■ EXERCISE DESCRIPTION
For the word "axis", copy every line of the material that includes it.

■ STORED DATA
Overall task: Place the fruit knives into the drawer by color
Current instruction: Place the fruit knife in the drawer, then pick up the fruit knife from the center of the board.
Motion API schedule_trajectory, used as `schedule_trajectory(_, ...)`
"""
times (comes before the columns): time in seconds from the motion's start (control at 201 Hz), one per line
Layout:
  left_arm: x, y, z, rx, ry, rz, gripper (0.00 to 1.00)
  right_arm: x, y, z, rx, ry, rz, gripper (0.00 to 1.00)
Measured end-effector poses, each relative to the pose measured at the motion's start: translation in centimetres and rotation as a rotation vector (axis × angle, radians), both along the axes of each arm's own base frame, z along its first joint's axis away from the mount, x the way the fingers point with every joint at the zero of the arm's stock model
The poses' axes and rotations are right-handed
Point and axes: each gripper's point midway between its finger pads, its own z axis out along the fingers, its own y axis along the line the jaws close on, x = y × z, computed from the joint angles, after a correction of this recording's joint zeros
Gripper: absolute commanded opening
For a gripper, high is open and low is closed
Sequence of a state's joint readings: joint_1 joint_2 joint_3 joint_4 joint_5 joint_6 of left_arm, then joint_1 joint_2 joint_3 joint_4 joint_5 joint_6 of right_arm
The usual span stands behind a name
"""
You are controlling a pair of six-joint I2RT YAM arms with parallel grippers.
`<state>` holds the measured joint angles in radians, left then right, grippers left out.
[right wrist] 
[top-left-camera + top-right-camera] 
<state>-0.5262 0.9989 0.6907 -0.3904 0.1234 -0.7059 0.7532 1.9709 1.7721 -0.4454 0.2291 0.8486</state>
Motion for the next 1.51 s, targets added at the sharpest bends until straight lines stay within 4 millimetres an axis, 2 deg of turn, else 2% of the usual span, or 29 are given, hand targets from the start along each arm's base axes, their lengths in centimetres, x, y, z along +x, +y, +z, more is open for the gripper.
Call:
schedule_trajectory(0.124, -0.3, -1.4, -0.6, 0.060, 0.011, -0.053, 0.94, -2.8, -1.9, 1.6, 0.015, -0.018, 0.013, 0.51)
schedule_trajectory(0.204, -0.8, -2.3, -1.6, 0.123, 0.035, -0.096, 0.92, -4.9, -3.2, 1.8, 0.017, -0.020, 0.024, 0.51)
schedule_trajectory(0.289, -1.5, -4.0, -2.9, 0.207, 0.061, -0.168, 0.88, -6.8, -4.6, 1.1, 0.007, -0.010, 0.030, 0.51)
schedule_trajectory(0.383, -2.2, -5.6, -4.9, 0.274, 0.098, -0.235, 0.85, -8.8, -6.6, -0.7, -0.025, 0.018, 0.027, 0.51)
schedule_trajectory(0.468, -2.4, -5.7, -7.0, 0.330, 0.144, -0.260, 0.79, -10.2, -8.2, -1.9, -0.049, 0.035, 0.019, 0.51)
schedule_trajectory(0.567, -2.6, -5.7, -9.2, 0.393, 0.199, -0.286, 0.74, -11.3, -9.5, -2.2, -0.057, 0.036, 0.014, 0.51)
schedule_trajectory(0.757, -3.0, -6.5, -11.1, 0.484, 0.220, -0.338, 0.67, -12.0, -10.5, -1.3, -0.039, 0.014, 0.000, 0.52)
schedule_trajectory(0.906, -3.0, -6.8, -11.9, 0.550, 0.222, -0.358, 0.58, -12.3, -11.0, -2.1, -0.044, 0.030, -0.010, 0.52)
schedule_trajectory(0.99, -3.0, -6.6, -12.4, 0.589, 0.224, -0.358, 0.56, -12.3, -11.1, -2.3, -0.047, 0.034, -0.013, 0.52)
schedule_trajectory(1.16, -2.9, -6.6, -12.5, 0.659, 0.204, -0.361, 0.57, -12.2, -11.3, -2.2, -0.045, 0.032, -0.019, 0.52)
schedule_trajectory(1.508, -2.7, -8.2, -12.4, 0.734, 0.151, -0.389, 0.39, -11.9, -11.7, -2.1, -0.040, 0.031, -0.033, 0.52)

■ TASK OUTPUT
Measured end-effector poses, each relative to the pose measured at the motion's start: translation in centimetres and rotation as a rotation vector (axis × angle, radians), both along the axes of each arm's own base frame, z along its first joint's axis away from the mount, x the way the fingers point with every joint at the zero of the arm's stock model
Point and axes: each gripper's point midway between its finger pads, its own z axis out along the fingers, its own y axis along the line the jaws close on, x = y × z, computed from the joint angles, after a correction of this recording's joint zeros
Motion for the next 1.51 s, targets added at the sharpest bends until straight lines stay within 4 millimetres an axis, 2 deg of turn, else 2% of the usual span, or 29 are given, hand targets from the start along each arm's base axes, their lengths in centimetres, x, y, z along +x, +y, +z, more is open for the gripper.

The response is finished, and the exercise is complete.